Hoy nos unimos en el grito de #NiUnaMenos. Tal vez la plaza sea, nuevamente, testigo silenciosa del nacimiento de una nueva era para nosotras. La estadística nos pellizcó. Los gritos, llantos y nombres de nuestras compañeras en los diarios y la televisión, nos despertaron. Las desaparecidas en democracia nos horrorizan a cada instante. La complicidad maldita de políticos y poderosos en redes de trata y prostitución forzada no nos deja dormir tranquilas. No queremos lamentar más muertes, no queremos escuchar más gritos ni llantos, no queremos más búsquedas interminables para saber dónde están nuestras amigas, compañeras, hijas, madres, tías, primas... Queremos cuidarnos y protegernos entre nosotras, contando con los varones que se suman a este reclamo. Queremos justicia y que los femicidas y los que nos lastiman paguen su culpa. Queremos que la justicia opere, que sea justa –aunque suene a redundancia- y efectiva. Porque si lastiman a una, nos dañan a todas. Porque si matan a una más, nos derrotan a todas. Porque si otra más desaparece, nos vamos muriendo todas…

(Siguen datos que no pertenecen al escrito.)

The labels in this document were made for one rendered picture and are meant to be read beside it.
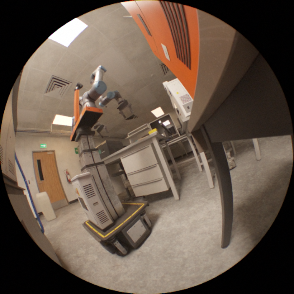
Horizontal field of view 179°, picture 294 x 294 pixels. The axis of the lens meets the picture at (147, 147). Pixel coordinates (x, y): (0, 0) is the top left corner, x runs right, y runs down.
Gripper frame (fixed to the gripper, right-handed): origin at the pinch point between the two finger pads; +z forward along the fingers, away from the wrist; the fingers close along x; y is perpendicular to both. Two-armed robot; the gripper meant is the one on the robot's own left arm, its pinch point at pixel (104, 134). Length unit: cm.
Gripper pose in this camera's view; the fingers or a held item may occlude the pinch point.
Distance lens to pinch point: 138.5
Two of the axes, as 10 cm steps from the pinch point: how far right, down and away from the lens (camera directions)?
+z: 5.9, 7.8, 2.1
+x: -7.9, 5.0, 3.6
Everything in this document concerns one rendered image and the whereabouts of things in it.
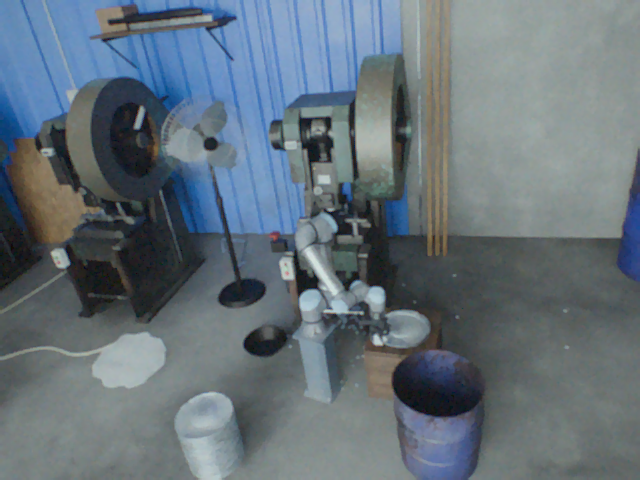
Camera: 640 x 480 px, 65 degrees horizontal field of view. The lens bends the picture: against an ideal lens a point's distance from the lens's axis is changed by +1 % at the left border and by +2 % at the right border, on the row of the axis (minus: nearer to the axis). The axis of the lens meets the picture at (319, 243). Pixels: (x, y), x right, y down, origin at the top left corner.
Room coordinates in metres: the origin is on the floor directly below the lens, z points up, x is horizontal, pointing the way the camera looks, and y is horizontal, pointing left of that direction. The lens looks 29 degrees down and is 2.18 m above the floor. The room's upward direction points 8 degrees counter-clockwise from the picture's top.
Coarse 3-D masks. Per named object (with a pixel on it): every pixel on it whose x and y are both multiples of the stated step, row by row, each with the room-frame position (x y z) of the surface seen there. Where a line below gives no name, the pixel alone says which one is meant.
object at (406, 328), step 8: (392, 320) 2.24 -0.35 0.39; (400, 320) 2.23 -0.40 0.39; (408, 320) 2.22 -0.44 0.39; (416, 320) 2.21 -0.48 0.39; (392, 328) 2.17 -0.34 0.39; (400, 328) 2.16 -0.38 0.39; (408, 328) 2.15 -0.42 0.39; (416, 328) 2.14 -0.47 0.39; (424, 328) 2.14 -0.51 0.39; (392, 336) 2.11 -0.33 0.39; (400, 336) 2.09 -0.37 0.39; (408, 336) 2.09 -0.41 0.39; (416, 336) 2.08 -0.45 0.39; (424, 336) 2.07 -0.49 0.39; (392, 344) 2.04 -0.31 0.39; (400, 344) 2.03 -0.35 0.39
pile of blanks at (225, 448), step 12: (228, 432) 1.73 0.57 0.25; (192, 444) 1.67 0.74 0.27; (204, 444) 1.67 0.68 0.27; (216, 444) 1.68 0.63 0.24; (228, 444) 1.71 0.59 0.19; (240, 444) 1.79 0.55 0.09; (192, 456) 1.68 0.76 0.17; (204, 456) 1.67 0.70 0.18; (216, 456) 1.67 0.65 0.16; (228, 456) 1.70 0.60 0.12; (240, 456) 1.76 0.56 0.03; (192, 468) 1.71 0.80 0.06; (204, 468) 1.67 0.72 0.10; (216, 468) 1.67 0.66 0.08; (228, 468) 1.69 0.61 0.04
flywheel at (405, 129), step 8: (400, 88) 3.05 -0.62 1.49; (400, 96) 3.06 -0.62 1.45; (400, 104) 3.06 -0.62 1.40; (400, 112) 3.07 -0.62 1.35; (400, 120) 2.73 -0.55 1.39; (408, 120) 2.75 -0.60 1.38; (400, 128) 2.70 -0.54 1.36; (408, 128) 2.71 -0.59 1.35; (400, 136) 2.70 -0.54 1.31; (408, 136) 2.72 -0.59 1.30; (400, 144) 3.01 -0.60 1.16; (400, 152) 2.98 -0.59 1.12; (400, 160) 2.94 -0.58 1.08; (400, 168) 2.91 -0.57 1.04
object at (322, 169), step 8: (320, 160) 2.89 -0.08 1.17; (328, 160) 2.87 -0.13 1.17; (312, 168) 2.86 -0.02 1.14; (320, 168) 2.85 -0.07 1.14; (328, 168) 2.83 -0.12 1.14; (320, 176) 2.85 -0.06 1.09; (328, 176) 2.83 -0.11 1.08; (320, 184) 2.85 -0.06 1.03; (328, 184) 2.83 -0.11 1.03; (320, 192) 2.84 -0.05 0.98; (328, 192) 2.83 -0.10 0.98; (320, 200) 2.81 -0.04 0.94; (328, 200) 2.80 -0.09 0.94; (336, 200) 2.82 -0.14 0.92
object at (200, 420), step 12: (204, 396) 1.94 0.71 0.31; (216, 396) 1.93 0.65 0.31; (192, 408) 1.87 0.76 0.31; (204, 408) 1.85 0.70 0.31; (216, 408) 1.84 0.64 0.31; (228, 408) 1.83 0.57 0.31; (180, 420) 1.80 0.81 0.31; (192, 420) 1.78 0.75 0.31; (204, 420) 1.77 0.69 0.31; (216, 420) 1.77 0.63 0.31; (228, 420) 1.75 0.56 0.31; (180, 432) 1.72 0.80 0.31; (192, 432) 1.71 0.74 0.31; (204, 432) 1.70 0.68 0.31; (216, 432) 1.69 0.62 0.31
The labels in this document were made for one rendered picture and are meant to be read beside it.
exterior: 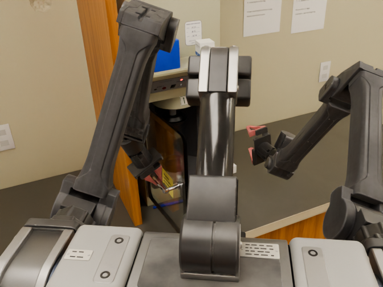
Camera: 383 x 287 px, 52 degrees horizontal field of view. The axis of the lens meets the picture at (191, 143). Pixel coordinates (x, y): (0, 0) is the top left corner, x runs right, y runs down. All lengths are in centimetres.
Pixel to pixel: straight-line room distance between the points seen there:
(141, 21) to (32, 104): 112
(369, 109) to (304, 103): 150
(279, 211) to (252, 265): 104
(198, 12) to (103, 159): 77
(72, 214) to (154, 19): 36
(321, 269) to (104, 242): 28
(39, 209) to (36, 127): 35
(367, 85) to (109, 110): 53
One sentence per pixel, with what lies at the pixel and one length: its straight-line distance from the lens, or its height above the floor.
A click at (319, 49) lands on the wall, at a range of 229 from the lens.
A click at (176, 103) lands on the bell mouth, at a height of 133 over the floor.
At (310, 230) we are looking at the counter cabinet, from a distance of 171.
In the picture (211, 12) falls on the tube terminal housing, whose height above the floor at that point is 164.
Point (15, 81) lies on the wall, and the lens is 172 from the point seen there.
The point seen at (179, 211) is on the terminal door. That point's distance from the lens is 128.
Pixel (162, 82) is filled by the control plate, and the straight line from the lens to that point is 127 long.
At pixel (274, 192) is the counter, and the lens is 164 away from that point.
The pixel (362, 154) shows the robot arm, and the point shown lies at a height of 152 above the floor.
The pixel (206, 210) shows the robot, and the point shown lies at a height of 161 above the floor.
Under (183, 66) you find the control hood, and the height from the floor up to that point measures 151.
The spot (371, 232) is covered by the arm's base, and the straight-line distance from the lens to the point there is 67.
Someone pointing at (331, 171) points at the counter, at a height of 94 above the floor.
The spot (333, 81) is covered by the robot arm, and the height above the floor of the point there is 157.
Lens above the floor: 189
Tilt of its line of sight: 29 degrees down
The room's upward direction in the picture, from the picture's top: 2 degrees counter-clockwise
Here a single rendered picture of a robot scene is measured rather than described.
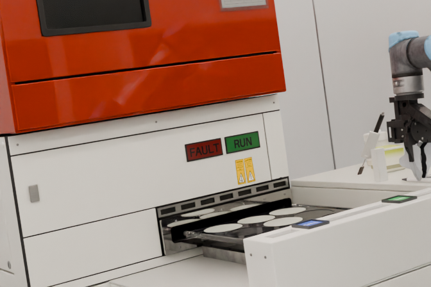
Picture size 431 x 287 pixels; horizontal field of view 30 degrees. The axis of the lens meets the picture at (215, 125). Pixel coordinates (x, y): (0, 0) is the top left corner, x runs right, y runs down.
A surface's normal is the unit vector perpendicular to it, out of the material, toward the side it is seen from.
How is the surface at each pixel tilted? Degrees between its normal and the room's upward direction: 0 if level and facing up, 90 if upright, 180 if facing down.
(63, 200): 90
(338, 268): 90
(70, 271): 90
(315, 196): 90
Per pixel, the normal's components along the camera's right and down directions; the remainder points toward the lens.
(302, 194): -0.82, 0.15
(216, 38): 0.55, -0.03
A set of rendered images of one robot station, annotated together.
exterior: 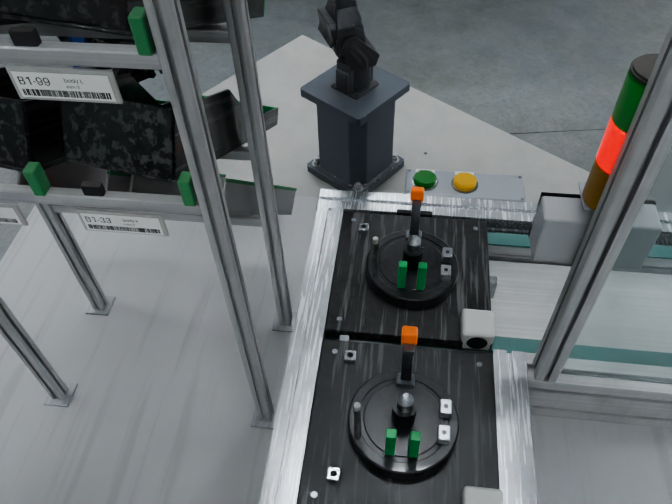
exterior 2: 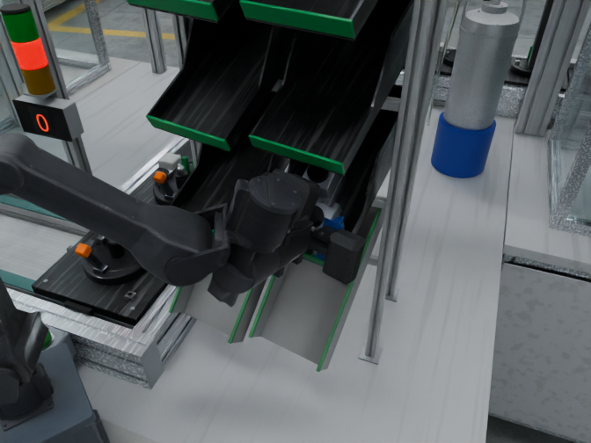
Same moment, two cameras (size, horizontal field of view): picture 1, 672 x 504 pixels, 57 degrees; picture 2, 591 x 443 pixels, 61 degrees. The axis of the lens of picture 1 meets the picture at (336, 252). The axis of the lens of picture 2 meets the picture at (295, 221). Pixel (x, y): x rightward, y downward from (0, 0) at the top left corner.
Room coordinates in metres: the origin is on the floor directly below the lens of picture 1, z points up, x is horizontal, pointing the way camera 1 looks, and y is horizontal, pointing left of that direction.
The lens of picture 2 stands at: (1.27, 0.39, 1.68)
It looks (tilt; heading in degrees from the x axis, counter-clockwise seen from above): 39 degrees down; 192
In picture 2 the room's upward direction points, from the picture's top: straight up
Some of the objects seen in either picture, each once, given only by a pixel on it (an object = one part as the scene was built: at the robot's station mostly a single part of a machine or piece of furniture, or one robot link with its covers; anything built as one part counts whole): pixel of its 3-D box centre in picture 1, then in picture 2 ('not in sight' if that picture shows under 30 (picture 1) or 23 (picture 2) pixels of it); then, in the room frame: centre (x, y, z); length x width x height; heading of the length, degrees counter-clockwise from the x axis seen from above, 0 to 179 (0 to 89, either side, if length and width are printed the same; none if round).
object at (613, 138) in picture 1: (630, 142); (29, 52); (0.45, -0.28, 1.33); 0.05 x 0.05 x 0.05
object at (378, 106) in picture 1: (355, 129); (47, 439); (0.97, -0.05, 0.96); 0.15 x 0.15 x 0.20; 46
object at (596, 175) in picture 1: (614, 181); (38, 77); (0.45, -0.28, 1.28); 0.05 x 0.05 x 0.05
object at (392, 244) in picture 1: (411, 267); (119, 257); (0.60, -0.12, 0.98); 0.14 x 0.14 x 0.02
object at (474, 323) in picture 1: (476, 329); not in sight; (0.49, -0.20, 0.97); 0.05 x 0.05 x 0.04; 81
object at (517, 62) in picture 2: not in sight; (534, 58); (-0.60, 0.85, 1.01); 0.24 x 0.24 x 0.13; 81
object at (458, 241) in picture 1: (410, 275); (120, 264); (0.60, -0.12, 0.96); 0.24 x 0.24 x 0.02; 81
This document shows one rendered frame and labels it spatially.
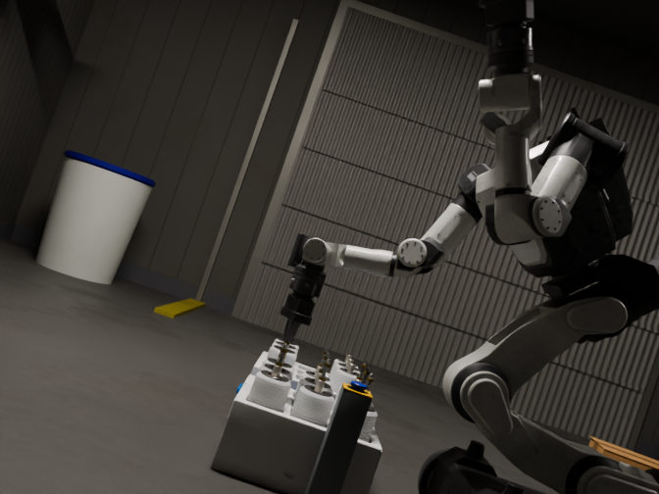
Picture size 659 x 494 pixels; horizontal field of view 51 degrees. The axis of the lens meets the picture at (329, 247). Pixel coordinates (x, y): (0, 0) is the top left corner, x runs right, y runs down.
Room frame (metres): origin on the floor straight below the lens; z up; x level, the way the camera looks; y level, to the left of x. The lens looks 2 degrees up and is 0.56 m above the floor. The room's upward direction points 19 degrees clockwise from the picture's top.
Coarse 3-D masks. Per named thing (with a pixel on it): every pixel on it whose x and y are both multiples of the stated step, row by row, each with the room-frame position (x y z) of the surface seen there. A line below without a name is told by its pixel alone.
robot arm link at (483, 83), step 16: (496, 64) 1.32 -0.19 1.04; (512, 64) 1.30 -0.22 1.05; (528, 64) 1.31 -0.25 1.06; (480, 80) 1.36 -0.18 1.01; (496, 80) 1.33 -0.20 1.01; (512, 80) 1.32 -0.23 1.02; (528, 80) 1.31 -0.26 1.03; (480, 96) 1.34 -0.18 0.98; (496, 96) 1.33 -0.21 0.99; (512, 96) 1.32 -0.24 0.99; (528, 96) 1.32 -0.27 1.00
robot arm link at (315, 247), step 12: (300, 240) 1.89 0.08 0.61; (312, 240) 1.84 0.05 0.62; (300, 252) 1.89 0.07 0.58; (312, 252) 1.84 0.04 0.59; (324, 252) 1.83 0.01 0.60; (288, 264) 1.89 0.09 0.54; (300, 264) 1.88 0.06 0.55; (312, 264) 1.87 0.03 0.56; (324, 264) 1.86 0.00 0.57; (312, 276) 1.86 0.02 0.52; (324, 276) 1.88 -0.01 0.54
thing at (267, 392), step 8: (256, 376) 1.77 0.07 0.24; (264, 376) 1.74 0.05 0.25; (256, 384) 1.75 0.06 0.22; (264, 384) 1.74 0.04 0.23; (272, 384) 1.73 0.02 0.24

Nos hicimos más fuertes por los golpes, los insultos, los horrores, las torturas. Pero tenemos que hacernos más fuertes aun porque la ley que nos ampara todavía no se cumple. Nuestras fuerzas de seguridad siguen velando por el ocultamiento, bajo el mirar silencioso y cómplice de los poderes del Estado. No vamos a dejar que esto siga pasando. Somos fuertes, mujeres. Hagámonos escuchar. Hagámonos valer. Aquí estamos. Otra vez, una marcha, ya no silenciosa, sino que pide a gritos: #NiUnaMenos.